If, for example, the threshold value is chosen in such a way that at least two target function values are assigned to the first class, a measurement error in one of these two target function values in the context of the method according to the invention does not have the same effect on the further comparison, as with conventional methods. In the conventional method, such a measurement error would lead to the selection or definition of a completely incorrect new output range for the subsequent iteration, while the output range in the method according to the invention is also formed as a function of the other target function value not having such a measurement error, so that at least no completely wrong output range is obtained. Overall, the fault tolerance of the method according to the invention is achieved in that a measurement error would have to be greater than the threshold value in order to make a faulty decision for the changed output range.

In a further very advantageous embodiment of the method according to the invention, it is provided that the modified output range for the subsequent iteration is chosen to be closer to each limit associated with a target function value of the first class than at a threshold corresponding to a target function value of the second Class is assigned.
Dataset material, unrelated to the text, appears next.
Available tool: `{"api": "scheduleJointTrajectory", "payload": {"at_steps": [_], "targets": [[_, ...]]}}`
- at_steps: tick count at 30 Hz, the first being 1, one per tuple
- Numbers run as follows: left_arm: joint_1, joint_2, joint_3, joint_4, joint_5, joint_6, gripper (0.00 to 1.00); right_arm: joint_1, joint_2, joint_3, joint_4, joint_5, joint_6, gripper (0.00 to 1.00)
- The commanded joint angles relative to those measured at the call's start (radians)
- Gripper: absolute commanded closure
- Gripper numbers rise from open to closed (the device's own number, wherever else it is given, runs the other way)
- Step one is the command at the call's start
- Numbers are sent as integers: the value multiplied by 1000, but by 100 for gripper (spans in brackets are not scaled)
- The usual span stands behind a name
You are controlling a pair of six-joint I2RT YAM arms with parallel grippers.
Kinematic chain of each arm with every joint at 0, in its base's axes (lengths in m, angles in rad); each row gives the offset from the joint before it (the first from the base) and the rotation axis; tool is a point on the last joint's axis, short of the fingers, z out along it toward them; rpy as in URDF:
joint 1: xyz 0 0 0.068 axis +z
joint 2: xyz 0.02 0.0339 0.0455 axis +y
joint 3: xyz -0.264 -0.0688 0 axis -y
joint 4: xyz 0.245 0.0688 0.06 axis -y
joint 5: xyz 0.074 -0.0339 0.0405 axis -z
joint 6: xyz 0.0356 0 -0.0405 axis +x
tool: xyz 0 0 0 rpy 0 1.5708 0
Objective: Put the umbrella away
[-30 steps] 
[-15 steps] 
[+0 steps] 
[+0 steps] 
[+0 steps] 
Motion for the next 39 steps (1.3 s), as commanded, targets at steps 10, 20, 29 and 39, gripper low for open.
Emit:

This advantageously ensures that, for subsequent iterations, only those regions of the adjustment space which are in the vicinity of those limit values whose corresponding target function values lie sufficiently close to the matching target to be achieved, while such regions of the adjustment space are considered less or not at all, are examined which are within the range of limit values whose target function values are not sufficiently close to the matching target to be achieved.

In a further very advantageous embodiment of the method according to the invention provided that the exit area or an altered exit area have the same length in each dimension. In this way, a systematic examination of the adjustment space can be carried out particularly efficiently, with the adjustment space being subdivided into quadratic output ranges in the case of two parameters, for example.

It is also particularly advantageously provided that the length of the changed output region preferably in each of the n many dimensions corresponds to half the length of the output region of the preceding iteration. Alternatively, other educational regulations can be used for the output area to be used in a subsequent iteration, which for example do not provide for a halving of the respective length.

In a further very advantageous embodiment of the method according to the invention, it is provided that the termination condition, after which the inventive matching method is terminated, depends on a measurement accuracy in the measurement of the physical quantity and / or the number of iterations passed through and / or the size of the current output range , Since the step of evaluating in accordance with the invention for determining the target function values comprises the measurement and / or evaluation of at least one physical variable of the system, it is particularly advantageous to discontinue the calibration method according to the invention if the determined target function values are only offset by such an amount from one another. differ from the adjustment target, which is about the order of the achievable processing accuracy in the evaluation. A conventionally known measurement accuracy can advantageously also be taken into account in order not to carry out an unnecessarily large number of adjustment steps.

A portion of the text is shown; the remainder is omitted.